Qualche perplessità sulle modalità con cui l’audizione dei testi è condotta ce l’hanno anche le settante ostetriche della sala parto e del reparto di ostetricia dell’ospedale Santa Chiara di Trento che hanno scritto una lettera al direttore sanitario Antonio Ferro per chiedere di essere ascoltate tutte (e non solo alcune), su appuntamento. Secondo le ostetriche l’audizione non dovrebbe essere “volontaria”, come indicato dall’Apss nella mail inviata alla professioniste, ma per tutte e su appuntamento. «... siamo a chiedervi una modalità di colloquio su appuntamento per tutto il personale ostetrico. Riteniamo che la modalità “su base volontaria” sia poco tutelante per noi e per l’eventuale esposizione di elementi», si legge nella lettera. E la Direzione sanitaria ha accettato questa modalità.
La Fenalt, nei giorni scorsi, aveva chiesto anche di interessare della questione l’Uopsal, l’unità operativa prevenzione e sicurezza negli ambienti di lavoro ma dalla Provincia è arrivato un secco no.
Intanto il sindacato Nursing Up si preoccupa di tutelare il buon nome del reparto e del personale che soprattutto in questo periodo Covid, con la chiusura dei punti nascita di Cles e Cavalese, è stato chiamato a sopportare un pesante carico di lavoro «assicurando alle utenti un clima di reparto sereno, ospitale e standard elevati di sicurezza, certificato anche da importanti riconoscimenti».
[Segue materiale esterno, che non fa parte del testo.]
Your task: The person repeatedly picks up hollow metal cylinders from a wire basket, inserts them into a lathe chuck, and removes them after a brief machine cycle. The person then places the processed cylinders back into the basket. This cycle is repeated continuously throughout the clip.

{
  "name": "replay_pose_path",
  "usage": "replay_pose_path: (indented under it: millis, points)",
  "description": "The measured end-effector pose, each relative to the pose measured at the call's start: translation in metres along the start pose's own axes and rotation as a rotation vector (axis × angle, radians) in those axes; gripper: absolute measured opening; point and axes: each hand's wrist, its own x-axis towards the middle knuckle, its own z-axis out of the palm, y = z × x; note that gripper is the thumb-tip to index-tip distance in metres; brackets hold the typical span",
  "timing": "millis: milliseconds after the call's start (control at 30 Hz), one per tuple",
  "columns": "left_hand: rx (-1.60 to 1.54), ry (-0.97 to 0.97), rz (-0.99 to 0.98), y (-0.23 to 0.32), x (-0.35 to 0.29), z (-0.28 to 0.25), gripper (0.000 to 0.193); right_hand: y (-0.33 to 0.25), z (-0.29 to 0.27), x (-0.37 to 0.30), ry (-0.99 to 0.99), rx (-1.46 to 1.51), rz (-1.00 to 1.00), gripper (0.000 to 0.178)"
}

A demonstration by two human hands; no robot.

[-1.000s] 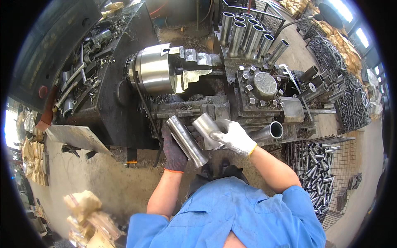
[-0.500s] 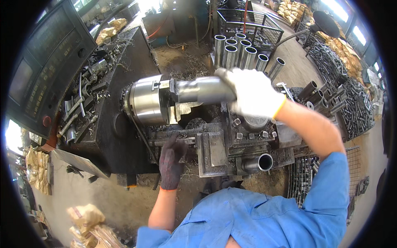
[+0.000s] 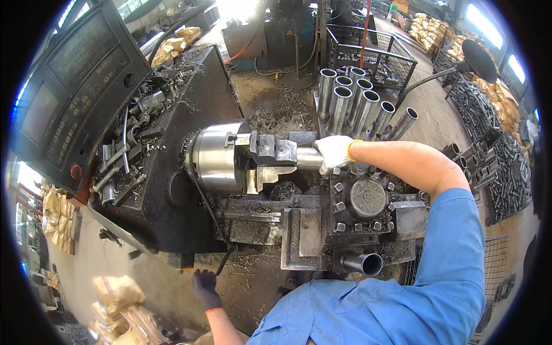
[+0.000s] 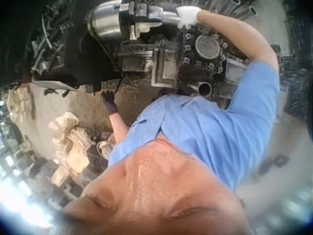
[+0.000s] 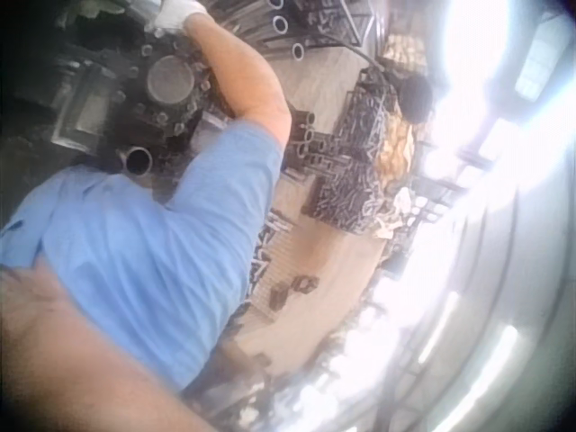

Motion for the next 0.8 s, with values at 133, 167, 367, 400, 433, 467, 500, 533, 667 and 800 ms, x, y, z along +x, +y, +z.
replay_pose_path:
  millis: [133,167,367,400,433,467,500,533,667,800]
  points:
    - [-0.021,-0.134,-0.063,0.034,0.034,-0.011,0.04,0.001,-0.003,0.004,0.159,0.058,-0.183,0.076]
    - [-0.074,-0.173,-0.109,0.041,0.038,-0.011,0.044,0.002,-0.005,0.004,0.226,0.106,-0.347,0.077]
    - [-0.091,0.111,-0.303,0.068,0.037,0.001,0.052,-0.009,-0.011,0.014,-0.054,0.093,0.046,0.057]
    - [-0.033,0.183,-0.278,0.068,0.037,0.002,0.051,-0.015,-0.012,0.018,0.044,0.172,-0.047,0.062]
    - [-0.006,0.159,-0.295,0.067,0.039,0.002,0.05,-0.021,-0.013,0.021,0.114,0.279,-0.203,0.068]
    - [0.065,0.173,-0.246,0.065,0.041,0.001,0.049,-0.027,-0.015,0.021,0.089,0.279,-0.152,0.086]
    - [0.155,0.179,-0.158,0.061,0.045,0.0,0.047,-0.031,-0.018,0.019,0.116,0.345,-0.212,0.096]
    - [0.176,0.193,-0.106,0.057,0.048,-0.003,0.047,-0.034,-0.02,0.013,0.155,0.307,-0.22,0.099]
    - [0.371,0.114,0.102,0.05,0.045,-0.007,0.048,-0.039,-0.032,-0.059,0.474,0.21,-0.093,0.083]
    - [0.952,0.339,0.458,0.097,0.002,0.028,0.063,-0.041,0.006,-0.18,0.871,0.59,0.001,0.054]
«A nostro avviso - scrive Cesare Hoffer - ora è importante che questo clima venga difeso e preservato, visto che anche la cittadinanza ha sempre manifestato grande fiducia nell’operato del reparto. Il nostro auspicio è che nei momenti di difficoltà i nostri professionisti non siano lasciati soli da chi ricopre importanti ruoli istituzionali e proprio per mandato istituzionale dovrebbe tutelarli ed ascoltarli, cosa prevista da leggi e contratti di lavoro, per questo determinate problematiche dovrebbero essere tempestivamente intercettate e prese in carico da un sistema aziendale volto ad accoglierle e non certo a respingerle».